配属されて数週間もすればリフターの性格、行動パターン、手段をあらかた把握し、そのうえオレの観察眼も実践を経ることで異常なほどレベルアップしたこともあり、オレは探偵よろしく客を見ただけで簡単なプロフィールと、盗るか否かの解析が可能になり、店内を少し回っただけでフミコが何人潜んでいるか分かるようになっていた。しまいにはお客さんを一瞬見ただけで、盗るか否か雰囲気だけで分かるという離れ業もできるようになっていった。

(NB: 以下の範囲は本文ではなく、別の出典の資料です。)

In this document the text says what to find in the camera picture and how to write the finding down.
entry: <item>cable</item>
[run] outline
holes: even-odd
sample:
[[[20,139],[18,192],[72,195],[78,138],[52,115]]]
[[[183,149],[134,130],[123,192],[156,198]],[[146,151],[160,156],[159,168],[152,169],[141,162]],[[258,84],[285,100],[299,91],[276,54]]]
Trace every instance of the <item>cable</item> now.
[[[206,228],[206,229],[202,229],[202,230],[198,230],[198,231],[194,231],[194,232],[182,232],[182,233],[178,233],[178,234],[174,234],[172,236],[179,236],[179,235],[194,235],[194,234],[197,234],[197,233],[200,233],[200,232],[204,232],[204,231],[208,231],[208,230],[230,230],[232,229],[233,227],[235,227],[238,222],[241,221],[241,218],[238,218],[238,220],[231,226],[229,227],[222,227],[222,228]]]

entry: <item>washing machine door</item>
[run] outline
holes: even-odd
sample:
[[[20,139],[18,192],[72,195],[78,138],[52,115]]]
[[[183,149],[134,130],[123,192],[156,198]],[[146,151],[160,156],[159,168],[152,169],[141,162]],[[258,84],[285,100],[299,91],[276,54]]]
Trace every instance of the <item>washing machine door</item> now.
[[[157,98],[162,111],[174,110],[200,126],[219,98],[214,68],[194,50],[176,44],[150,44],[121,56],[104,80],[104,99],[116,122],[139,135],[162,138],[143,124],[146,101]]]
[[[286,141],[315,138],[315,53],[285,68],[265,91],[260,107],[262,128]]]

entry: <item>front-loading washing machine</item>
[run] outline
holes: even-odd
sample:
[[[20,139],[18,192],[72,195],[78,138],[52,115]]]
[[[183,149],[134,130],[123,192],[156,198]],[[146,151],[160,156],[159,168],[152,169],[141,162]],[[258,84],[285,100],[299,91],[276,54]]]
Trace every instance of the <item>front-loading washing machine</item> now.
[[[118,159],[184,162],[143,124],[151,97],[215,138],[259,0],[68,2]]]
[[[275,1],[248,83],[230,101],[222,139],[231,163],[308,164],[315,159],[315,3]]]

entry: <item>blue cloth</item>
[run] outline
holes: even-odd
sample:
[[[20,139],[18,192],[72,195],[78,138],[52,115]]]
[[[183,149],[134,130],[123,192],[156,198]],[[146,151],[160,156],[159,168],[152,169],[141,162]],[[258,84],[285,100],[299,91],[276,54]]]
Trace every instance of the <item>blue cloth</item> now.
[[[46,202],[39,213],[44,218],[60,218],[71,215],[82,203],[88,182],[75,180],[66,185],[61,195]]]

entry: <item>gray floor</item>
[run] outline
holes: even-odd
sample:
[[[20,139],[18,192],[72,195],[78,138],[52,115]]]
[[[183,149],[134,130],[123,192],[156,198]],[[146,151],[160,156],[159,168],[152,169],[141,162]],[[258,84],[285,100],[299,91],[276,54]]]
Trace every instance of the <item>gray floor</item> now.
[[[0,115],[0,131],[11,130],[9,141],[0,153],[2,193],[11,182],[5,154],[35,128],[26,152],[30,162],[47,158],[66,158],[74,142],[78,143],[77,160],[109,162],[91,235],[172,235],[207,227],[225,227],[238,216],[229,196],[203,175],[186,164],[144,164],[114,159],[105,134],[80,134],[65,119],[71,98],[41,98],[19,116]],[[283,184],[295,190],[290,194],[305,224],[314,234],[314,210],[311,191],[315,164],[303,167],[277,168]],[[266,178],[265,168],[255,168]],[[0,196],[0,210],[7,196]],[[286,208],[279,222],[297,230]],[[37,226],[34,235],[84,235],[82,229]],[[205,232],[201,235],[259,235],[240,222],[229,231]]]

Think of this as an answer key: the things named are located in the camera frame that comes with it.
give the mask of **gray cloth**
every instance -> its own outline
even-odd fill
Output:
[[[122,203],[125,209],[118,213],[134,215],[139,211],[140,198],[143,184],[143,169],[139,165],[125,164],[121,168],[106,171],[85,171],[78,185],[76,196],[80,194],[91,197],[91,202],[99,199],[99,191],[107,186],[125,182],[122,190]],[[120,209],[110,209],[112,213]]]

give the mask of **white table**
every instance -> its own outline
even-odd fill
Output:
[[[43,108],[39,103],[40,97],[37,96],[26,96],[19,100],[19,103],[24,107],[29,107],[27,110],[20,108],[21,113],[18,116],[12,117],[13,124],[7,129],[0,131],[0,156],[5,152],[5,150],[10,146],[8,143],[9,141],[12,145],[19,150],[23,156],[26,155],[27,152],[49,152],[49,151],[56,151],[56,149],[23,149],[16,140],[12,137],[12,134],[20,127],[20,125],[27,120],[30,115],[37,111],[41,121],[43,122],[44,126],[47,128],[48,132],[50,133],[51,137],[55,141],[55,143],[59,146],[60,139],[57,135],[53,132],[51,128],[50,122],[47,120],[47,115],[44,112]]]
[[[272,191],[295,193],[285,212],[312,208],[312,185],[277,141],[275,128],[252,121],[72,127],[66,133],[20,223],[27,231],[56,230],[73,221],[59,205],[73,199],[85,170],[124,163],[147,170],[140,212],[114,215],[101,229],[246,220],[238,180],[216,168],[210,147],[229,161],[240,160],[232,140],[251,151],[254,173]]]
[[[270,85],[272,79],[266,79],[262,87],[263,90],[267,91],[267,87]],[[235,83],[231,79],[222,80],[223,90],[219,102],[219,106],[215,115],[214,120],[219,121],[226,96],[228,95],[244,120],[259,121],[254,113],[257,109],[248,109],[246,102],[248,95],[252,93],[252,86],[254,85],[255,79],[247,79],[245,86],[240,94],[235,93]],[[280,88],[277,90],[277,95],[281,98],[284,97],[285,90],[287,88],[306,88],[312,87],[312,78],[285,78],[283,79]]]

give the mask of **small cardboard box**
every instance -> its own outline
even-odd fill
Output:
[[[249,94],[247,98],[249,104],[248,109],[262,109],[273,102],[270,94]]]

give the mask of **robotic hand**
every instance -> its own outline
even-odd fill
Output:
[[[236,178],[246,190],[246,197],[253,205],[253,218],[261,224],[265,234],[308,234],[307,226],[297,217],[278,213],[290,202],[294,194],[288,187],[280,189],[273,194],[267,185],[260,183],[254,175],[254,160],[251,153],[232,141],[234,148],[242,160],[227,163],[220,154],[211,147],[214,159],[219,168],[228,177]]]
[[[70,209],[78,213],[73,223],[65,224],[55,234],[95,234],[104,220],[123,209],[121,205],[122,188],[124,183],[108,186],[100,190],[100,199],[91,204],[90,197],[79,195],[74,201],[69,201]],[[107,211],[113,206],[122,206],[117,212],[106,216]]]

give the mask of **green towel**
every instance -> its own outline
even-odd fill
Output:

そのうちバリ挙(怪しい挙動・人物)にも種類があること分かってきた。これを応用して、フミコだけでなく置き引き、チカン、値引きシールの張り替え、スリなども釣れるようになり、1日の摘発数が10件を超えるため、釣り好きの同僚からは「ツ抜けの篠崎」と呼ばれ、社内外で徐々に広まっていった。